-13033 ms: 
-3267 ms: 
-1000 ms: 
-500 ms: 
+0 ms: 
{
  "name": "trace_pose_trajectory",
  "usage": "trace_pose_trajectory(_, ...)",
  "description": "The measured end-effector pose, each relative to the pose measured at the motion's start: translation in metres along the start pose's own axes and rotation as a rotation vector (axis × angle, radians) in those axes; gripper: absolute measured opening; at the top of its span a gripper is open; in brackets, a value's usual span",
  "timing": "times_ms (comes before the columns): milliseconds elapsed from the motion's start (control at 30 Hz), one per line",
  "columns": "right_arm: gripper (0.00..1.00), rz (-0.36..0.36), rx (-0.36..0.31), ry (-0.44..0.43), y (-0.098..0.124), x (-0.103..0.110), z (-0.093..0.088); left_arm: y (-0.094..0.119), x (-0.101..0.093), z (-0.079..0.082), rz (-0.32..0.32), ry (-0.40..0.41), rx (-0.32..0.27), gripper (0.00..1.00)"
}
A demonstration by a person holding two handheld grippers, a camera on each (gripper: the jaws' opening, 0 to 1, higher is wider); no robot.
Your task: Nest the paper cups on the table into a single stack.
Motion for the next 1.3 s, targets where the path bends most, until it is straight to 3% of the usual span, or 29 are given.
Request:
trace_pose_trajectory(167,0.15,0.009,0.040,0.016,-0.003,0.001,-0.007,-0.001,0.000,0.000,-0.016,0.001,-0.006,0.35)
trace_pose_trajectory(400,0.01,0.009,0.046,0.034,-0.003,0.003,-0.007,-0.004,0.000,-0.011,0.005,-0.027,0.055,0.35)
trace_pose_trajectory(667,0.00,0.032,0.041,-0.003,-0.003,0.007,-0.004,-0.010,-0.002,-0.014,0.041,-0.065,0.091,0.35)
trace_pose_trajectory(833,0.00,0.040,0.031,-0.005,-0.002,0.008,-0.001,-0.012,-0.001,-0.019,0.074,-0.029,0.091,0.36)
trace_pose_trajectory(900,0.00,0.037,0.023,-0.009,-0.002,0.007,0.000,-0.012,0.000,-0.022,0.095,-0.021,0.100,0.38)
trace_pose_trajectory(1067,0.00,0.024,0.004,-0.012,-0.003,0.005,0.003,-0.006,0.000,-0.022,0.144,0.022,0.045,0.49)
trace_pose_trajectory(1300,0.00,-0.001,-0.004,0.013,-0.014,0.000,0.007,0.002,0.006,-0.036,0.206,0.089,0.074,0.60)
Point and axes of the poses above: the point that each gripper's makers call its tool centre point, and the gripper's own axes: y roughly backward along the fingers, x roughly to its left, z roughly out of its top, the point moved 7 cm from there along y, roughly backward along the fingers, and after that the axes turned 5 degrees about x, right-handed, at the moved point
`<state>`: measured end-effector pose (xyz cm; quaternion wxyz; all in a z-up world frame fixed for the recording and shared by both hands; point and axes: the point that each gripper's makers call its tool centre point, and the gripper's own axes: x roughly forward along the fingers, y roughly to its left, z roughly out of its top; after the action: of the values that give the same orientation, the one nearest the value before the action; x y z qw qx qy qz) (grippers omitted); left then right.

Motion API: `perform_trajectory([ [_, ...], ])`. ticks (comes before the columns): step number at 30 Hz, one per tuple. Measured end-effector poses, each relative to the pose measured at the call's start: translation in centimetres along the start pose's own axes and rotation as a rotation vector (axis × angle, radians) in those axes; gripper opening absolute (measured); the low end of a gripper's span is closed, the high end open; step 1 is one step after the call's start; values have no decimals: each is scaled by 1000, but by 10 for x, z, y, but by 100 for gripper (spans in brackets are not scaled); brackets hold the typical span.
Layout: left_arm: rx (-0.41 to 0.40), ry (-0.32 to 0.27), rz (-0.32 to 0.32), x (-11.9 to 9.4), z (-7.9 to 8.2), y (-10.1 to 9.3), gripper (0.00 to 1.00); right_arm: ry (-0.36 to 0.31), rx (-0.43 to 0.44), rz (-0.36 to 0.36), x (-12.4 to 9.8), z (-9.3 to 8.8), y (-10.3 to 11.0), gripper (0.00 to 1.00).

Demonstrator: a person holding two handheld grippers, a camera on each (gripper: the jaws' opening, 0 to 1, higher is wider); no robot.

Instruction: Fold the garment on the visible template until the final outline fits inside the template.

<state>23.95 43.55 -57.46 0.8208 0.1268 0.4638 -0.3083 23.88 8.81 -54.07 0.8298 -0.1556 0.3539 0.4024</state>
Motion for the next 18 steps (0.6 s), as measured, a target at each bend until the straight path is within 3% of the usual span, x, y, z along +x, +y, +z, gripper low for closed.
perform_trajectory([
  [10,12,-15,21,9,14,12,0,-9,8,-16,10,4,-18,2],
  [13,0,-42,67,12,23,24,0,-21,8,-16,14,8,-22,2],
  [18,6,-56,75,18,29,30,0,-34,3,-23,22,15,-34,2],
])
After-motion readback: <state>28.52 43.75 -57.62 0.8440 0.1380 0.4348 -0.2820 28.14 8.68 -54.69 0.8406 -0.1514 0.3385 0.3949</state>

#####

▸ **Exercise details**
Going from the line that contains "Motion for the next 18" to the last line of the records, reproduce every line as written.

▸ **Result of the exercise**
Motion for the next 18 steps (0.6 s), as measured, a target at each bend until the straight path is within 3% of the usual span, x, y, z along +x, +y, +z, gripper low for closed.
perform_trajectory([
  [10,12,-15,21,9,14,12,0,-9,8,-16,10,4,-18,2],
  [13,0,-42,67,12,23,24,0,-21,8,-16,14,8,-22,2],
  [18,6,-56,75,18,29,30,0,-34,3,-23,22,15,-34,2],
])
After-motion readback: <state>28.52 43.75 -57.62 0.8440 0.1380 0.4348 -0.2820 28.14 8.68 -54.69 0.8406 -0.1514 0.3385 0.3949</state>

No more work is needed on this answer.